Department of Cardiology, 306th Hospital of PLA, Beijing, 100101, PR China.
Department of Cardiology, Chinese PLA General Hospital, Beijing, 100039, PR China.
Sci Rep. 2019 Feb 28;9(1):3113. doi: 10.1038/s41598-018-35773-x.
A limited number of studies have explored whether the role of circulating proprotein convertase subtilisin/kexin type 9 (PCSK9) in the pathogenesis of acute myocardial infarction (AMI) is sex specific.
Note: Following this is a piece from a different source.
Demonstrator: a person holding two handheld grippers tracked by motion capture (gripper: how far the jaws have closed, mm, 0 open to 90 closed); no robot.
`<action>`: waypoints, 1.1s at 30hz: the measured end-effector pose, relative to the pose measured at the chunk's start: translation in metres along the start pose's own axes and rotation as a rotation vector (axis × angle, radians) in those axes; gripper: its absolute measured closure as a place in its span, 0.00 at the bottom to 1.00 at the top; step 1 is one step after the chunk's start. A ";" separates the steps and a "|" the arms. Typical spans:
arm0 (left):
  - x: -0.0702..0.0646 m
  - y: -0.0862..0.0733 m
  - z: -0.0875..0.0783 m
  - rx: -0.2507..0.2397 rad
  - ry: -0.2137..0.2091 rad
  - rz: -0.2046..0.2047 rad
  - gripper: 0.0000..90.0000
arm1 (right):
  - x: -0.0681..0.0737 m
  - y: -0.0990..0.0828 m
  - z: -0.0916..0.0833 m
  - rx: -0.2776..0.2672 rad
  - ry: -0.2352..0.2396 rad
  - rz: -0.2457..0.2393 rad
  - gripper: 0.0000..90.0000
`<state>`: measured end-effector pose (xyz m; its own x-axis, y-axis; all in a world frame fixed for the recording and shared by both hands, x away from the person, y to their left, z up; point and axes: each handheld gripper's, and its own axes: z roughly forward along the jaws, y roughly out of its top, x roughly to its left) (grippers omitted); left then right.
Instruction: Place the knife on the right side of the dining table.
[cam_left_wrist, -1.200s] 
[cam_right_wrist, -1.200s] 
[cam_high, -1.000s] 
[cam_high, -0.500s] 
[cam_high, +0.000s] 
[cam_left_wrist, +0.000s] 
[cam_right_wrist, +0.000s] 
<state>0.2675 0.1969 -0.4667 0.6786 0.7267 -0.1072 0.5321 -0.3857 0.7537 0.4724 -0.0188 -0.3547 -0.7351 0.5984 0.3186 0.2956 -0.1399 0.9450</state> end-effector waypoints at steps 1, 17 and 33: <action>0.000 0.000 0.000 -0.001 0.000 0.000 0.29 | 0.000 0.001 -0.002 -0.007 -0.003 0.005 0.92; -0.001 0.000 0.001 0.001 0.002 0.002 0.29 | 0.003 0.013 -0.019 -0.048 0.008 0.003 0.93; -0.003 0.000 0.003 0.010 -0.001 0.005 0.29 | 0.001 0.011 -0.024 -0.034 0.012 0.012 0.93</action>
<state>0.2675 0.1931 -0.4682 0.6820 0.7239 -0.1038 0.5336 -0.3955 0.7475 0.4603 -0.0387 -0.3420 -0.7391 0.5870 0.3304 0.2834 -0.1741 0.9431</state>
The purpose of the present study was to examine sex differences in plasma PCSK9 in Chinese patients with AMI. In this study, a total of 281 records from patients presenting with AMI were analyzed.We compared hospital data and plasma PCSK9 levels by sex difference for inpatients presenting with AMI. After 1 year of follow-up, major adverse cardiac events(MACE) were recorded. A Cox proportional hazards model was used to calculate hazard ratios with 95% confidence intervals. We found that, compared with male groups, PCSK9 levels were higher in female patients not only for overall patients with AMI but also for patients with ST-elevation myocardial infarction (STEMI) (median: 273.6 [215.6-366.8] vs. 325.1 [247.5-445.3] ng/ml, P = 0.0136; 273.4 [215.6-369.7] vs. 317.1 [249.6-450.1], P = 0.0275, respectively). The cumulative incidence of cardiac death and 1-year MACE were significantly higher in the female group compared with male group (10% vs. 2.74%, P = 0.025; 15% vs. 4.11%, P = 0.0054, respectively). On multivariate Cox regression analysis, female sex, total triglyceride, glycosylated hemoglobin A, and homocysteic acid were independent risk factors of 1-year MACE. There was no significant correlation between PCSK9 and 1-year MACE in total AMI patients. In conclusion, PCSK9 levels and 1-year MACE were higher in women with AMI than in men with AMI, however, female sex but not PCSK9 were significant correlated with the 1-year MACE. The clinical implications of this finding are worthy of further investigations and must be confirmed in larger cohorts.
目前的研究旨在探讨中国急性心肌梗死(AMI)患者中循环前蛋白转化酶枯草溶菌素/糜蛋白酶 9(PCSK9)在发病机制中的作用是否存在性别差异。在这项研究中,分析了 281 例 AMI 患者的记录。我们比较了男女 AMI 住院患者的医院数据和血浆 PCSK9 水平。经过 1 年的随访,记录了主要不良心脏事件(MACE)。采用 Cox 比例风险模型计算危险比及其 95%置信区间。结果发现,与男性组相比,女性患者的 PCSK9 水平不仅在总体 AMI 患者中,而且在 ST 段抬高型心肌梗死(STEMI)患者中均升高(中位数:273.6[215.6-366.8]vs.325.1[247.5-445.3]ng/ml,P=0.0136;273.4[215.6-369.7]vs.317.1[249.6-450.1],P=0.0275)。与男性组相比,女性组的心脏死亡和 1 年 MACE 累积发生率显著升高(10%vs.2.74%,P=0.025;15%vs.4.11%,P=0.0054)。多变量 Cox 回归分析显示,女性、总三酰甘油、糖化血红蛋白 A 和同型半胱氨酸是 1 年 MACE 的独立危险因素。在总体 AMI 患者中,PCSK9 与 1 年 MACE 之间无显著相关性。结论:与男性 AMI 患者相比,女性 AMI 患者的 PCSK9 水平和 1 年 MACE 更高,但女性性别而不是 PCSK9 与 1 年 MACE 显著相关。这一发现的临床意义值得进一步研究,并必须在更大的队列中得到证实。